Source et illustration: Université de Grenade

Lorsque quelqu'un ment, il se produit un "effet Pinocchio" grâce auquel la température de la pointe du nez augmente ou diminue, de même qu'augmente sa température corporelle dans la zone du muscle orbital, dans le coin interne de l’œil. Si nous réalisons un grand effort mental, la température de notre nez descend, et face à une crise d'anxiété, il se produit une montée générale de la température faciale. Ce sont quelques unes des conclusions d'une recherche pionnière en thermographie réalisée au Département de Psychologie Expérimentale de l'Université de Grenade, qui a découvert de nouvelles applications à cette suggestive technique.

La thermographie est une technique basée sur la détection de la température des corps qui s'applique dans de nombreux domaines, comme l'industrie, le bâtiment et la médecine. Les chambres thermographiques s'emploient à des fins aussi différentes que mesurer avec exactitude la perte d'énergie des édifices, ou comme indicateur de maladies respiratoires chez les bovins ou la rage chez les carcajous. Au XXº siècle, la thermographie a expérimenté un grand essor après la Deuxième Guerre Mondiale, sous l'impulsion des recherches militaires pour détecter l'ennemi (vision nocturne) menées à bien par l'armée aux États-Unis.

Hommes et femmes s'excitent autant
Les chercheurs de l'UGR Emilio Gómez Milán et Elvira Salazar López ont appliqué pour la première fois cette technique au domaine de la Psychologie, obtenant de nouveaux et intéressants résultats. Ainsi, grâce à elle il est possible de détecter le désir et l'excitation sexuelle aussi bien masculine que féminine, vu qu'il se produit une augmentation de la température locale dans la zone pectorale et dans la zone génitale. Leur travail a démontré qu'au niveau physiologique, hommes et femmes s'excitent en même temps, bien que subjectivement les femmes indiquent ne pas l'être ou l'être moins.

Les scientifiques ont découvert que face à des situations dans lesquelles un sujet réalise un effort mental (faire face à des tâches difficiles, se sentir évalué ou mentir sur des faits), des changements thermiques faciaux se produisent.

Ainsi, lorsque nous mentons sur nos sentiments, ces changements thermiques se produisent dans le nez, et dans le cerveau s'active une structure dénommée "insula" qui fait partie du système de récompense cérébrale si les sentiments sont réels (les dénommés "cualias") mais pas quand ils ne le sont pas. "L'insula intervient dans la détection et régularisation de la température corporelle, de sorte qu'il y a un grand rapport négatif entre l'activité de cette structure et la magnitude du changement thermique: à plus forte activité de l'insula (et plus grand sentiment viscéral) correspond un changement thermique moindre, et vice-versa", soulignent les chercheurs.
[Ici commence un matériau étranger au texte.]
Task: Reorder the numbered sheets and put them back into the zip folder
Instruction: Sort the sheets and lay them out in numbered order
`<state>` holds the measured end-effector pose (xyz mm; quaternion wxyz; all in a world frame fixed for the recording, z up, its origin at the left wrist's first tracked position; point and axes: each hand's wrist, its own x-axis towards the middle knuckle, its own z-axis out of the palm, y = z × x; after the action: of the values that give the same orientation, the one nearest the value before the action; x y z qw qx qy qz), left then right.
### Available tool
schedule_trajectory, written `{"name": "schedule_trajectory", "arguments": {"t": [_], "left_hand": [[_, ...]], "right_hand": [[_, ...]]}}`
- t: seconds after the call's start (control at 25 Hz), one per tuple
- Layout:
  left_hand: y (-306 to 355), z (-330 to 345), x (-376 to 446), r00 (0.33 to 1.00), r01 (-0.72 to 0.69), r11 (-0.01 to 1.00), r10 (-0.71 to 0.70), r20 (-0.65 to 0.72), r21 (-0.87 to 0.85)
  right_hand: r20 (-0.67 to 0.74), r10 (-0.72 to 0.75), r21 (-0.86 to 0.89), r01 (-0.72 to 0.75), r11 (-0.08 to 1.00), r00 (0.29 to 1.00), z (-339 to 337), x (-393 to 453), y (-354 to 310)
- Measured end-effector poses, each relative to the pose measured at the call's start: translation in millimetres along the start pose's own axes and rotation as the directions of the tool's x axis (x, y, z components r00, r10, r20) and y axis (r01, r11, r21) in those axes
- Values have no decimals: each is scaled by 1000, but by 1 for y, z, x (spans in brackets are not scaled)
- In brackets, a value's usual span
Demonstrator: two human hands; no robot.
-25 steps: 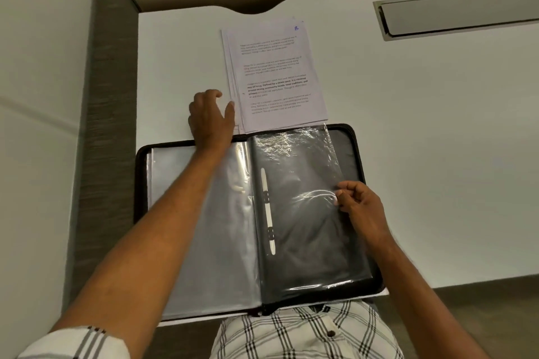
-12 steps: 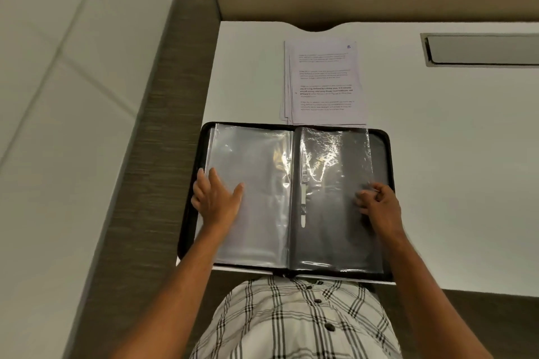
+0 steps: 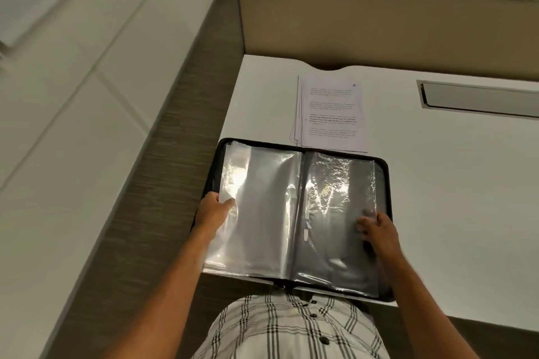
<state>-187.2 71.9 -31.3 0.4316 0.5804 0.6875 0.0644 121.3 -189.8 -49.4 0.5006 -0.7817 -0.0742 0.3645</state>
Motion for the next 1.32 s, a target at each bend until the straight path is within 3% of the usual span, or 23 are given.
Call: {"name": "schedule_trajectory", "arguments": {"t": [0.12, 0.32, 0.52, 0.68, 0.84, 0.96, 1.12, 1.2, 1.32], "left_hand": [[8, -13, -11, 979, 29, 984, 7, 202, -177], [39, -24, -48, 845, 203, 824, 126, 520, -530], [78, 8, -84, 757, 240, 750, 253, 603, -616], [102, 51, -111, 762, 229, 757, 252, 596, -612], [121, 97, -136, 811, 79, 831, 269, 520, -551], [128, 128, -149, 752, -164, 893, 388, 533, -419], [121, 157, -160, 707, -344, 928, 355, 612, -141], [108, 167, -156, 758, -452, 888, 330, 562, 88], [90, 173, -150, 841, -520, 777, 392, 372, 355]], "right_hand": [[26, -23, -21, 23, 1000, 999, -3, -2, 2], [55, 48, 60, -51, 997, 997, -11, 6, 5], [100, 97, 152, -111, 982, 990, -22, 8, 4], [154, 114, 152, -138, 979, 981, -29, 12, 3], [178, 112, 176, -143, 974, 978, -35, 10, 3], [163, 113, 216, -147, 965, 980, -40, 1, 3], [99, 71, 150, -86, 985, 993, -49, -7, 11], [76, 51, 137, -62, 989, 996, -52, -8, 17], [13, 33, 59, -33, 998, 999, -55, -17, 16]]}}
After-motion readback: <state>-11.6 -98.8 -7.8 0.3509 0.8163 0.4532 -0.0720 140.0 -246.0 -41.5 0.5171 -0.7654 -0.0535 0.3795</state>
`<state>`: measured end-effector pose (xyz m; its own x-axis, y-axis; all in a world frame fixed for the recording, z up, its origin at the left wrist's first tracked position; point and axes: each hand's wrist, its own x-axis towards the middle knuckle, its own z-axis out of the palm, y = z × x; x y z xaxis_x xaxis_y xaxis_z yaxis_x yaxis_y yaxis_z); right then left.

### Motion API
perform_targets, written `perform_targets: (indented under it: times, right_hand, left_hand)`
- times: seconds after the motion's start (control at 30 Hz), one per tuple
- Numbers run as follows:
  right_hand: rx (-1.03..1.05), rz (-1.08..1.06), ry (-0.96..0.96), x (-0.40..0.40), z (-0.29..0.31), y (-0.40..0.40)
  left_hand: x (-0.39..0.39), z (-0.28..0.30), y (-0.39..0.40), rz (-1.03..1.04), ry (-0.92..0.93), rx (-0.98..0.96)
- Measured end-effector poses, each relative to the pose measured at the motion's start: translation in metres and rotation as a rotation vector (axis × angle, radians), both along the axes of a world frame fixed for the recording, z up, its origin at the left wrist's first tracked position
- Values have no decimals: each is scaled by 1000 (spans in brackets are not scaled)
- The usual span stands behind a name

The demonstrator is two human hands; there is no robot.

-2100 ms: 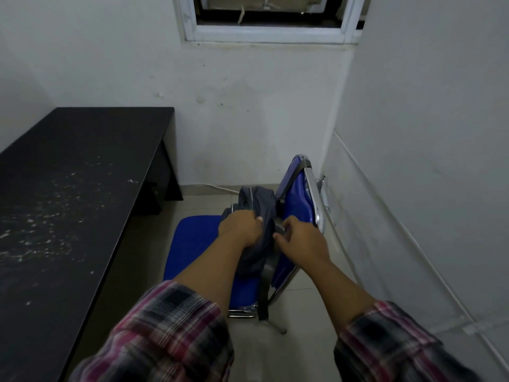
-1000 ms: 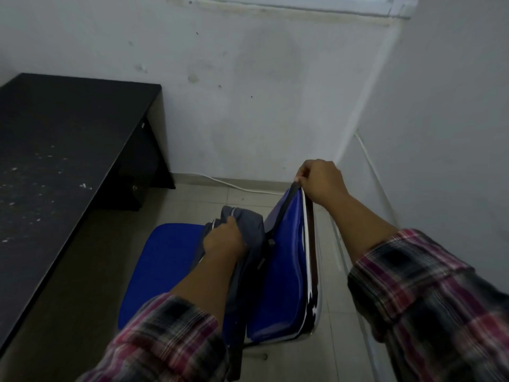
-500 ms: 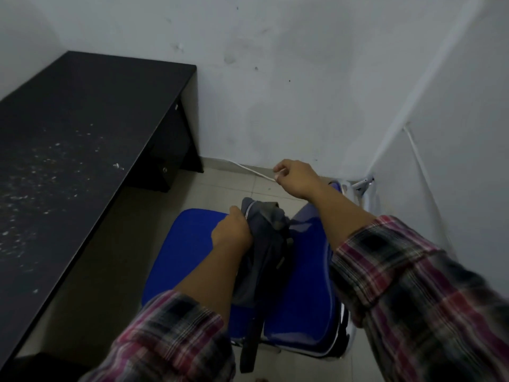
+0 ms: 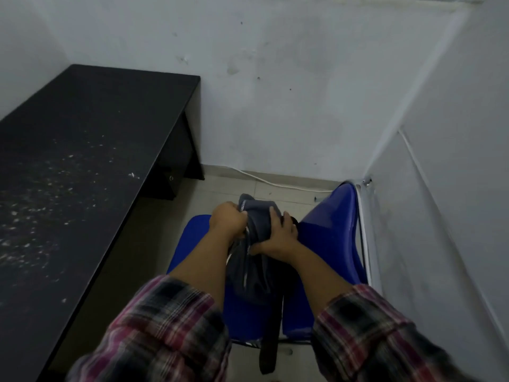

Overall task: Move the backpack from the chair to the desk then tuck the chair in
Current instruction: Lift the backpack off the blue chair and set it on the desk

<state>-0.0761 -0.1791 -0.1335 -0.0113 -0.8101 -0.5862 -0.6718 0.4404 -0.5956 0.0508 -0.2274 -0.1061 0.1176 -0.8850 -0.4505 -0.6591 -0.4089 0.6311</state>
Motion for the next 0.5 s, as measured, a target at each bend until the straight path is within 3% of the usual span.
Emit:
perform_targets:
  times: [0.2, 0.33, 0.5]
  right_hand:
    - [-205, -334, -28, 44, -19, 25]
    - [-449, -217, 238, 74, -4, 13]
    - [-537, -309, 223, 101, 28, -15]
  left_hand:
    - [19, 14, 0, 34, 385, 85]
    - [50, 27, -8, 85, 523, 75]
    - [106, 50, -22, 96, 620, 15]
La trace thermique du flamenco
Ils ont également obtenu des traces thermiques (c'est-à-dire des patrons corporels de changement de température spécifiques) de l'exercice aérobic et de différents types de danses, comme le ballet. "Quand une personne danse le flamenco, explique Elvira Salazar, la température du fessier descend et augmente celle des avant-bras. C'est la trace thermique du flamenco, bien que chaque type de danse ait sa propre trace".

Les scientifiques ont démontré que la détection d'asymétries de température corporelle entre chaque côté du corps et de changements locaux de la température (montées et descentes d'un degré plus ou moins) est en rapport, en plus d'avec l'état physique, avec l'état mental et émotionnel des personnes. "En ce sens, le thermogramme nous présente un marqueur somatique des états subjectifs et mentaux, et nous permet de voir ce que la personne sent ou pense", signale Salazar.
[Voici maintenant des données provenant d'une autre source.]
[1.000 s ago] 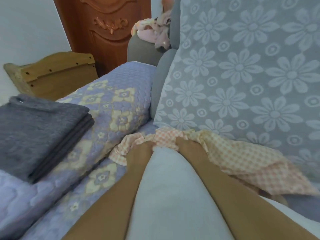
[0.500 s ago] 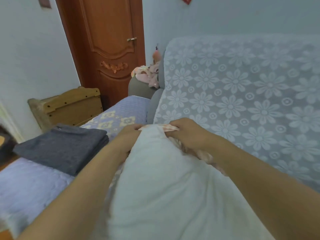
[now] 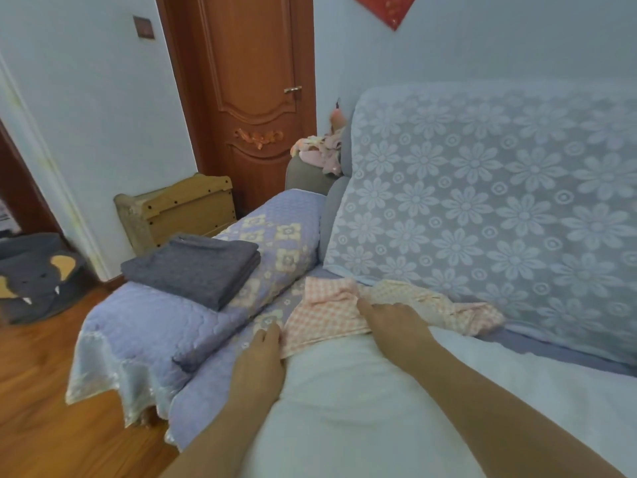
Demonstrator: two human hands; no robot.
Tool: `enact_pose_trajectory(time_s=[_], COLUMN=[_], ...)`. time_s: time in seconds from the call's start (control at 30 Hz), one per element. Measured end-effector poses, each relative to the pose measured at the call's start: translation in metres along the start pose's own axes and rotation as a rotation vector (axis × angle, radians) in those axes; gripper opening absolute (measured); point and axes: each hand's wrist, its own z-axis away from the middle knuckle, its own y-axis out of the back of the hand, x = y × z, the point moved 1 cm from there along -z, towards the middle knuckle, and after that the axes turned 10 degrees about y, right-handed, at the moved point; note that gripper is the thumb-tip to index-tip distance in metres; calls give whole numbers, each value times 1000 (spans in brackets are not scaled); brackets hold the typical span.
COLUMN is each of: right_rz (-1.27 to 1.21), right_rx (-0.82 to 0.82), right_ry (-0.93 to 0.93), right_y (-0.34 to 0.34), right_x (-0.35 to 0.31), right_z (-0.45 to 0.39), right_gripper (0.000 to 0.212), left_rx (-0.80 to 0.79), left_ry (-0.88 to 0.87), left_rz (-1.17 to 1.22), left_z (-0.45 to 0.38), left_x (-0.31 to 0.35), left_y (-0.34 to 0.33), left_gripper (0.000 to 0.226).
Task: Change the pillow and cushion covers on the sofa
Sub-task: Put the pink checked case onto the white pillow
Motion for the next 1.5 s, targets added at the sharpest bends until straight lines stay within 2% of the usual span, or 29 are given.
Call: enact_pose_trajectory(time_s=[0.07, 0.17, 0.27, 0.37, 0.47, 0.53, 0.57, 0.63, 0.7, 0.73, 0.8, 0.9, 0.97, 1.03, 1.07, 1.1, 1.17, 1.23, 1.27, 1.33, 1.43, 1.5], right_rz=[-29, -5, 10, -10, -21, -5, 9, -5, -33, -34, -23, -28, -67, -80, -61, -61, -114, -55, -80, -233, -226, -236], right_rx=[-9, -44, -117, -117, -49, 1, 5, -50, -225, -322, -439, -468, -415, -389, -401, -407, -499, -652, -669, -509, -74, 326], right_ry=[-80, -136, -187, -152, 20, 115, 125, 24, -164, -244, -335, -385, -409, -397, -400, -414, -502, -360, -326, -462, -445, -428], right_y=[-8, -15, -21, -24, -25, -22, -21, -24, -28, -30, -33, -41, -34, -27, -28, -31, -48, -64, -68, -67, -52, -34], right_x=[3, 29, 57, 57, 25, 6, 6, 27, 64, 81, 107, 138, 134, 116, 108, 101, 102, 101, 96, 87, 82, 79], right_z=[-1, -7, -11, -26, -43, -45, -42, -33, -19, -10, 13, 40, 58, 72, 76, 77, 77, 76, 78, 83, 97, 108], right_gripper=[49, 45, 42, 44, 49, 47, 45, 41, 38, 36, 30, 36, 38, 34, 34, 36, 37, 40, 40, 40, 53, 53], left_rx=[-47, -83, -100, -124, -273, -342, -324, -274, -365, -444, -539, -458, -379, -424, -453, -434, -237, 37, 124, 101, -31, -14], left_ry=[-25, -146, -182, -16, 243, 353, 362, 306, 218, 142, -38, -118, -43, 67, 69, 17, -136, -383, -546, -759, -701, -666], left_rz=[29, 29, -42, -45, -146, -43, 58, 252, 390, 396, 205, -42, -158, -211, -185, -132, 0, 8, 5, 108, 499, 606], left_z=[1, 7, 18, 0, -29, -40, -45, -53, -51, -47, -34, -19, -19, -16, -13, -10, 2, 15, 21, 28, 41, 51], left_x=[0, 18, 27, -3, -47, -59, -58, -40, -4, 17, 55, 61, 36, 11, 5, 3, 10, 26, 34, 41, 45, 40], left_y=[-2, -1, -1, -12, -22, -27, -30, -33, -31, -31, -30, -32, -38, -38, -37, -35, -17, 11, 23, 36, 54, 64], left_gripper=[42, 48, 57, 53, 39, 40, 39, 30, 29, 33, 33, 29, 31, 36, 37, 37, 39, 23, 16, 16, 28, 35])
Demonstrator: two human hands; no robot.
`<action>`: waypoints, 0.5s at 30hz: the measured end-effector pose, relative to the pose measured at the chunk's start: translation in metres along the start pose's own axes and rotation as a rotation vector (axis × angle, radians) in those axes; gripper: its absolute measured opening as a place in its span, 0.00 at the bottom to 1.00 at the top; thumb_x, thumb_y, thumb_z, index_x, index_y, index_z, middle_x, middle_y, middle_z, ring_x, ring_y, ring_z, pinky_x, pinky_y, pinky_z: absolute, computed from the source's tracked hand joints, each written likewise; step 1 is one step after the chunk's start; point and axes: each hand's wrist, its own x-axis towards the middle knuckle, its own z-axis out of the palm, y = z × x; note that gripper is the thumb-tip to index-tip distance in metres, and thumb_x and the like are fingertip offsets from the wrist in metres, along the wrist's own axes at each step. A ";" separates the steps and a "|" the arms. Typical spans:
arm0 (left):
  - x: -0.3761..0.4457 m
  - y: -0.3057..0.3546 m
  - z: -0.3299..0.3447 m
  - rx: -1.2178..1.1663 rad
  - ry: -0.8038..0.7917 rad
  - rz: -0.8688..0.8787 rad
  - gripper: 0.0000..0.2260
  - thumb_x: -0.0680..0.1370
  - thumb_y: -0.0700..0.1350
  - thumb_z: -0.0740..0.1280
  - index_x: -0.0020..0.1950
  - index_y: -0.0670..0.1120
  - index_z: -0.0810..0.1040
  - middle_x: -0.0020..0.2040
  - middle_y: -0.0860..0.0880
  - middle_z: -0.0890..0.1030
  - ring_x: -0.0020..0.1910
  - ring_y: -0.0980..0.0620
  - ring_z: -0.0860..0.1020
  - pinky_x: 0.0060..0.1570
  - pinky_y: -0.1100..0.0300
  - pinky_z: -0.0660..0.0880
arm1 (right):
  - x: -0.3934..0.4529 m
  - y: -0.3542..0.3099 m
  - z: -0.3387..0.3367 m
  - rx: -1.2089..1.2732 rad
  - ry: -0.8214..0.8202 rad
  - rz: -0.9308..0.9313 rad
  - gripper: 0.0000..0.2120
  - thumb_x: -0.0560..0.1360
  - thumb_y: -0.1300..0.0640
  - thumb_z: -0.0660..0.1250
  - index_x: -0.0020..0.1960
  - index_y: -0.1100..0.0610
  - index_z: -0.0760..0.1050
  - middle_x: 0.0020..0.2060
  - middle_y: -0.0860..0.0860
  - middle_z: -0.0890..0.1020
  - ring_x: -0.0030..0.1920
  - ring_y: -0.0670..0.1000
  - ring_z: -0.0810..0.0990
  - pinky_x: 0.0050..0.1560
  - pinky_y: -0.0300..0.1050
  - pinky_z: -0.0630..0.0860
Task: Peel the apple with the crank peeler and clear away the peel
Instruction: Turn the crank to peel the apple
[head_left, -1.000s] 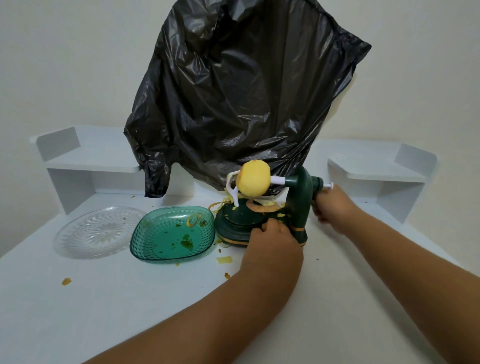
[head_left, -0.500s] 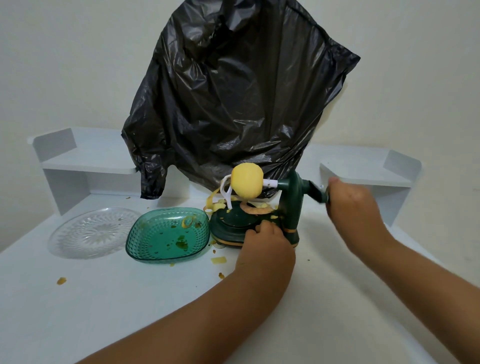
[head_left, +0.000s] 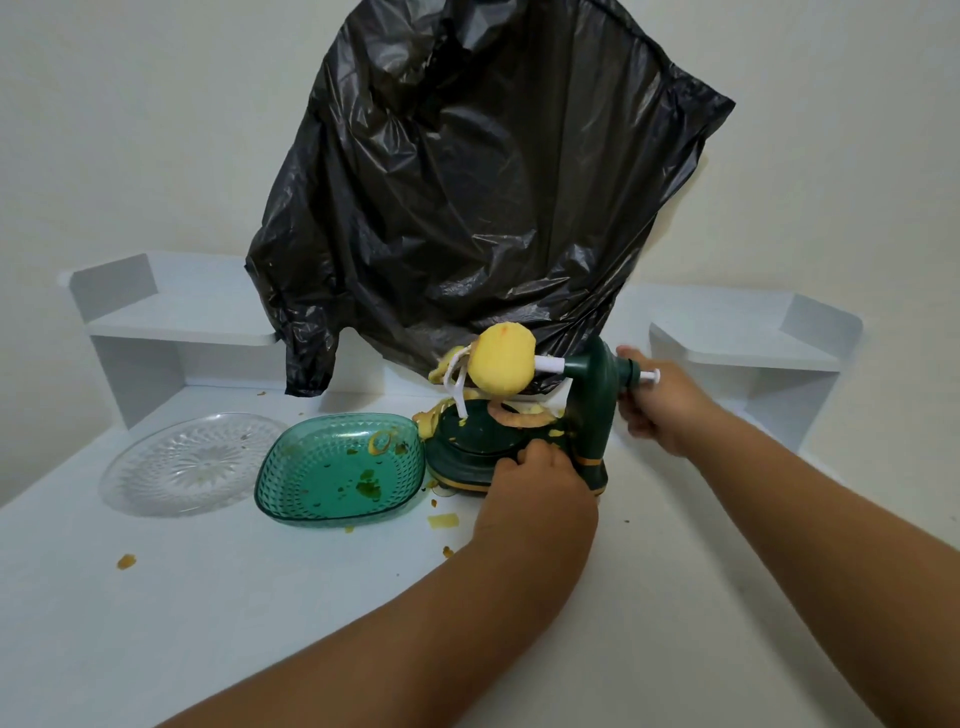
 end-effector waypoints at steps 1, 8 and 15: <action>0.000 0.000 0.000 -0.004 0.004 0.002 0.15 0.80 0.39 0.56 0.66 0.36 0.68 0.60 0.38 0.72 0.59 0.40 0.67 0.52 0.49 0.68 | -0.004 0.010 0.002 -0.060 -0.035 0.010 0.16 0.78 0.56 0.54 0.32 0.55 0.65 0.24 0.52 0.65 0.22 0.49 0.60 0.26 0.39 0.57; -0.001 0.001 -0.001 0.030 -0.022 -0.011 0.16 0.79 0.38 0.59 0.66 0.36 0.69 0.61 0.38 0.72 0.60 0.40 0.67 0.52 0.49 0.69 | -0.069 0.050 0.006 -0.305 0.295 -0.431 0.23 0.82 0.53 0.55 0.28 0.55 0.59 0.22 0.49 0.64 0.25 0.46 0.62 0.27 0.42 0.60; 0.000 0.001 -0.002 0.035 -0.023 -0.013 0.17 0.79 0.39 0.59 0.67 0.36 0.67 0.61 0.39 0.72 0.59 0.41 0.68 0.53 0.49 0.69 | -0.046 -0.042 -0.017 -0.047 0.410 -0.480 0.24 0.76 0.42 0.53 0.27 0.54 0.64 0.21 0.50 0.69 0.22 0.47 0.65 0.30 0.45 0.65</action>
De plus, la thermographie sert à évaluer les émotions (vu que le patron thermique facial est différent), et à déterminer la contagion émotionnelle. "Par exemple, les personnes présentant une empathie très élevée, lorsqu'elles voient souffrir quelqu'un à cause de décharges électriques dans l'avant-bras, se contaminent et la température de leur avant-bras augmente". De plus, dans certaines maladies neurologiques, comme la sclérose multiple, l'organisme ne régule pas bien la température face à la chaleur et au froid, ce qui est détectable par thermogramme. D'autres applications de la thermographie sont la détermination du patron corporel de graisse, ce qui s'avère très utile pour les programmes d'amaigrissement et d'entraînement physique, ainsi que les changements de température corporelle chez les céliaques, les personnes anorexiques, etc.